Constraints are incredibly valuable.


Constraints are necessary for ingenuity and creativity too.

Also, those constraints create consistency though necessity. For example, you can write immutable code in Javascript/Python/Whatever, but because it doesn't force it on you through constraints of the language, you have no guarantees that other parts of the application follows your immutability rules, so many of the benefits are lost. Being able to make assumptions about a program, because the language enforces them to be true, is very useful.


Even when a language allows mutability, just having immutability by default makes a huge difference.


Sure, I mean, every useful language must have some form of mutable state, after all. Defaults are important!


Constraints are not necessary for creativity.

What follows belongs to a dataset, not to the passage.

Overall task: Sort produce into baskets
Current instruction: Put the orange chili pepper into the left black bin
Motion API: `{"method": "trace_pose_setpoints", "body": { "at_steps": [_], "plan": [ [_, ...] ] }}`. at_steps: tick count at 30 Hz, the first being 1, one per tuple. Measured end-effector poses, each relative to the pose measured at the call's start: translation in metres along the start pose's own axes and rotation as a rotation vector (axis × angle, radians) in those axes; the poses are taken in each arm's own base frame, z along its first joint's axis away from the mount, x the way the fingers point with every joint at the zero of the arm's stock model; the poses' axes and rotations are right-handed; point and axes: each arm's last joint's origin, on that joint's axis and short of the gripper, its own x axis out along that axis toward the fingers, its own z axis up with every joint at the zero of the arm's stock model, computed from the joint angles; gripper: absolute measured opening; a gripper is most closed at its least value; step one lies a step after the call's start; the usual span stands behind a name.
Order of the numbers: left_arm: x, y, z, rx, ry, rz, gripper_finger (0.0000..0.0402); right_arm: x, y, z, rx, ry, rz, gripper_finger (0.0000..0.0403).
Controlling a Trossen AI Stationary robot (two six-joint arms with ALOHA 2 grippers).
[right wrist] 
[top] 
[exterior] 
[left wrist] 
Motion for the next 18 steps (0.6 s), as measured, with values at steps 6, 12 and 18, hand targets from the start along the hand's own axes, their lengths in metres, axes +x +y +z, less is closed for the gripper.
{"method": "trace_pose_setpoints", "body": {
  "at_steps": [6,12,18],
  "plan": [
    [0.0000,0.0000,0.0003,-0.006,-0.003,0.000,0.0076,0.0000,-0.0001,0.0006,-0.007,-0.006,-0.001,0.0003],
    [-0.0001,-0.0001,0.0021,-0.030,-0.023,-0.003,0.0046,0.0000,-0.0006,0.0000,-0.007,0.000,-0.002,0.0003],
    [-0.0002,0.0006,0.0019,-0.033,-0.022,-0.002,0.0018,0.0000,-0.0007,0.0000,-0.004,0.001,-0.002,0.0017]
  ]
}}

What would you point to as the most creative thing done with zero constraints?


Speaking personally, I would say I'm most creative when dreaming (where there are no constraints).


If we're talking anecdotes, I've always been most creative when I have tight constraints to work within (technical, time, aesthetic etc). For example, some of my most imaginative code was when trying to fit some code into a teeny tiny microcontroller. Some of the most fun too (provided that time wasn't also a constraint, I find that mixing a time constraint with other constraints often turns it from a fun puzzle to a stressful task).

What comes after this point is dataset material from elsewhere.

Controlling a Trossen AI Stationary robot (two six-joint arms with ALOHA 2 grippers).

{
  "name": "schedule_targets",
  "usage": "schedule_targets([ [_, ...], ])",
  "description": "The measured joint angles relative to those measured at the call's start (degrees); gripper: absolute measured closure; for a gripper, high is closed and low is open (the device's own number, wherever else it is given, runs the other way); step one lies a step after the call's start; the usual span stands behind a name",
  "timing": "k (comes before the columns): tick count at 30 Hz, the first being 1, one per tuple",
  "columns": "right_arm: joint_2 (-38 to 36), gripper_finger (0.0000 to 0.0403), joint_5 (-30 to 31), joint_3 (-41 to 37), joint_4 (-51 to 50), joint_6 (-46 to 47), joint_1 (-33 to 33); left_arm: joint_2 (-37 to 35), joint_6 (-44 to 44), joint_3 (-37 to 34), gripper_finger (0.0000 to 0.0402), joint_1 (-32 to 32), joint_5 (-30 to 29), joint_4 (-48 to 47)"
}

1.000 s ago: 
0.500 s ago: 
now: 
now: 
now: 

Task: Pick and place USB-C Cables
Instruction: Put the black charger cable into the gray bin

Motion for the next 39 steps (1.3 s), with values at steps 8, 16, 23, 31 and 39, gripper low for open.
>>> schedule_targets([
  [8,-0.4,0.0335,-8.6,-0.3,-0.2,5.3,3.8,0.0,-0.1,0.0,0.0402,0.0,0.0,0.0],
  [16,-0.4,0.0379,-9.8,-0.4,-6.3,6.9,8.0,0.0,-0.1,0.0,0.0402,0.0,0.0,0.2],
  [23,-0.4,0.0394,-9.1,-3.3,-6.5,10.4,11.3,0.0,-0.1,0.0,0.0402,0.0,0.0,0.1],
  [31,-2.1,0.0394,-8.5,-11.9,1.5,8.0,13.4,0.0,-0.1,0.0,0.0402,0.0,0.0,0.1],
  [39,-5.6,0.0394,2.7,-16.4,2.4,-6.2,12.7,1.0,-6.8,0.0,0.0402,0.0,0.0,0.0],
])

To be entirely pedantic, there are constraints on intention, objectives/aims/goals, and relation(as in with others).


> force you to think about what data you actually need where, and often lead to a cleaner design.

This is key. Because you have to be explicit about what state is retained, and how it is passed, you are forced to consider it more carefully. For most software, operating on data and storing state are the most important things -- it feels right to be forced to focus on it.


Nice. Although it's not mentioned, it seems like the insight here is partially about the lingering effects on the API of one model of persistence?

A log is normally considered a stream that's too large to keep in memory and needs to be incrementally persisted to disk on the fly, in timestamp order. (Or at least, the traditional file-based way does that, which affects the API.) But each HTTP request happens in memory and its log could be kept there.

A downside might be if the server crashes in the middle of a request, the request is entirely unlogged? But maybe you could log some values to disk and merge them later.


It wouldn't make sense to log most of these events outside the context of the http request -- it makes sense to smash it all into the one log line. Otherwise you have no simple way to tie everything back together; you could make an id for each request and tie everything back to that, but that is inconvenient, slow, and mostly a way to justify a Hadoop cluster you don't actually need.

That's not the key insight though. The key insight is not to try to log the time something took -- instead, log the beginning and the end, and calculate the duration later. This makes the logging apis much simpler and enables measuring times between events in different scopes without coupling the different scopes.